Problem requirements –
Each line of the listing that includes the string "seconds" needs to be located and copied.

Data –
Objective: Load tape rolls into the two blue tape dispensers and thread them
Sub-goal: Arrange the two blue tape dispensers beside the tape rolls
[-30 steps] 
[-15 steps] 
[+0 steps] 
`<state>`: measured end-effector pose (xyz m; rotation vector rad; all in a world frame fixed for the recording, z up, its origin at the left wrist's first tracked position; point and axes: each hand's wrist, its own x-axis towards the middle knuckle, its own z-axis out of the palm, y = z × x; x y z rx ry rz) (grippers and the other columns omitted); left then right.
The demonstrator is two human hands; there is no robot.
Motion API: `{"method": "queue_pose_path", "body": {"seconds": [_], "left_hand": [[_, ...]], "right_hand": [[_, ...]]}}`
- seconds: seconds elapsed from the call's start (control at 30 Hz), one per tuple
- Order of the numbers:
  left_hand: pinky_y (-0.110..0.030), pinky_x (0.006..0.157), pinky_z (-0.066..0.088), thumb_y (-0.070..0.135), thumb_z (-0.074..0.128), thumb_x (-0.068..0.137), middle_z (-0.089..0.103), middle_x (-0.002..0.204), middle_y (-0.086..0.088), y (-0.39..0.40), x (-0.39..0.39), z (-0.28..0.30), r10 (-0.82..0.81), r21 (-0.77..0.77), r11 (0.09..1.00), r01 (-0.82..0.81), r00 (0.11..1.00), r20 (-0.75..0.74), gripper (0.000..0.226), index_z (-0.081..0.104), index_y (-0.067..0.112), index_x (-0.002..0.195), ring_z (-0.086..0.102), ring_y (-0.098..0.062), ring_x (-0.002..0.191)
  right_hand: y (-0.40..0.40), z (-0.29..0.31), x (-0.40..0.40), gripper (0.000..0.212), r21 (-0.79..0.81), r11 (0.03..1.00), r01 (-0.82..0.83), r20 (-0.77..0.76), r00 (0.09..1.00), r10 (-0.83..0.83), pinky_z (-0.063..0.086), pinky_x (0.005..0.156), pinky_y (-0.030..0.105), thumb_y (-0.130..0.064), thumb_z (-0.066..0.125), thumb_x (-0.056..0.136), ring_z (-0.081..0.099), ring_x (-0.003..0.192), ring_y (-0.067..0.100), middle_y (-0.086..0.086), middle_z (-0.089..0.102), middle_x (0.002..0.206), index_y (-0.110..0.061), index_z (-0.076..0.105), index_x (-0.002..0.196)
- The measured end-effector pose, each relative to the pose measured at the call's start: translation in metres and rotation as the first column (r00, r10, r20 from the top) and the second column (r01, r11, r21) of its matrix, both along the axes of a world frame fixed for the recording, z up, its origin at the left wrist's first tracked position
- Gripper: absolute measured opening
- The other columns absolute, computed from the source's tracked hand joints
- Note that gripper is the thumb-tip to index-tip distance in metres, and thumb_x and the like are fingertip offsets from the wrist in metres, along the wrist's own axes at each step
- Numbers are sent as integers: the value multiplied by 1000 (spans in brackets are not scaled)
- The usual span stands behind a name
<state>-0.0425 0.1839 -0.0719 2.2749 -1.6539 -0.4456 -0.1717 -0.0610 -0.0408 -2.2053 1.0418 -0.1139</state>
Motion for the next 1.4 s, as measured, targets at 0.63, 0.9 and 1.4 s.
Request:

Final answer –
Motion API: `{"method": "queue_pose_path", "body": {"seconds": [_], "left_hand": [[_, ...]], "right_hand": [[_, ...]]}}`
- seconds: seconds elapsed from the call's start (control at 30 Hz), one per tuple

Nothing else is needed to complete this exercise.